White out the date after the license was expired. I've heard of that before, but I still think it's weird.
'Beneath You'
Natter 55: It's the 55th Natter
Off-topic discussion. Wanna talk about corsets, duct tape, or physics? This is the place. Detailed discussion of any current-season TV must be whitefonted.
I think it's totally weird. WTF? What would the point of that be?
in looking up 56s for the next natter, wikipedia tells me this
Shirley Temple, as a child, wore 56 curls in her hair. Curls were set by her mother who thus made sure of the exact number
Whoa. OCD much?
Shirley Temple, as a child, wore 56 curls in her hair. Curls were set by her mother who thus made sure of the exact number
Hee. I knew that. Knowledge gained from "Divine Secrets of the Ya-Ya Sisterhood".
That's CRAZY. Not learning it from Ya-Ya, but the fact that her mom would make sure of the exact number.
When I was a kid there was a small cheese factory about half a mile from our farm. Sometimes we'd stop by and get fresh cheese curds (sometimes we'd get to watch too). Curds are the best when they're fresh enough to be squeaky. Best of all is when they're still warm.
I didn't understand the squeak until I had my first fresh, warm cheese curd. It's sort of like eating a very tasty eraser.
Even if it was A Very Smelly Place.
Oh, yeah. The Smell. I also bought an imported double Gloucester with Stilton, which ranks up there with the highest of the skeazy cheeses.

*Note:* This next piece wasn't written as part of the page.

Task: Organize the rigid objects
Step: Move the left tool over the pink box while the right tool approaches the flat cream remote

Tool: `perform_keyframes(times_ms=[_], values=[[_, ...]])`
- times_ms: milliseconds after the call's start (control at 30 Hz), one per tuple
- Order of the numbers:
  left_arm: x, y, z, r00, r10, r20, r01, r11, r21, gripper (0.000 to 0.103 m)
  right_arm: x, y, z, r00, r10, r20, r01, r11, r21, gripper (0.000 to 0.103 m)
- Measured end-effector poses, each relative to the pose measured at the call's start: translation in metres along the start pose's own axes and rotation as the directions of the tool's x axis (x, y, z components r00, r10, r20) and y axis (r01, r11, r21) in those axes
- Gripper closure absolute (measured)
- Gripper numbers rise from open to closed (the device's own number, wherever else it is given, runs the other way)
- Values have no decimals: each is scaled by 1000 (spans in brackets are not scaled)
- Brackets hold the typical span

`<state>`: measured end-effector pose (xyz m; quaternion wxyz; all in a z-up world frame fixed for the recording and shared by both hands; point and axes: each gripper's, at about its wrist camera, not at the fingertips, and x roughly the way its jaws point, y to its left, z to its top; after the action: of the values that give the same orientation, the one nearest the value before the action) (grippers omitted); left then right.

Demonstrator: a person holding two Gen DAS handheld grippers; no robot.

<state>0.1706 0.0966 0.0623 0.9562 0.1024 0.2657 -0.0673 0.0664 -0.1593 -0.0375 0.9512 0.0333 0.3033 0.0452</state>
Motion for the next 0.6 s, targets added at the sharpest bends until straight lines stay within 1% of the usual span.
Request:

Shirley Temple, as a child, wore 56 curls in her hair. Curls were set by her mother who thus made sure of the exact number
Well, 56 is very factorable. So there could be 28 curls per side, with each side sub-divided into four sections of seven curls each.
Or not.
Totally crazy.
I also read somewhere that her mother had a contract to keep all of Shirley's costumes from all of her movies and that they were kept in plastic wraps, in chronological order, in all of the closets in their home.
It's a triumph of the human spirit that Shirley Temple didn't end up spending her days in the attic with the mummified body of her mother.
It's a triumph of the human spirit that Shirley Temple didn't end up spending her days in the attic with the mummified body of her mother.
Or that she didn't end up in a downward spiral of drug-fueled... downward-spiralishness...
I read that in Shirley Temple's autobiography (which I read as a teenager, in a fit of "must read everything the local library has about old Hollywood.") They started the curls because her hair would naturally get frizzy, and her mother figured curls looked better than frizz.
And actually, since the curls were set by rollers each night, it kinda makes sense that it was always the same number -- just have 56 rollers, and use all of them.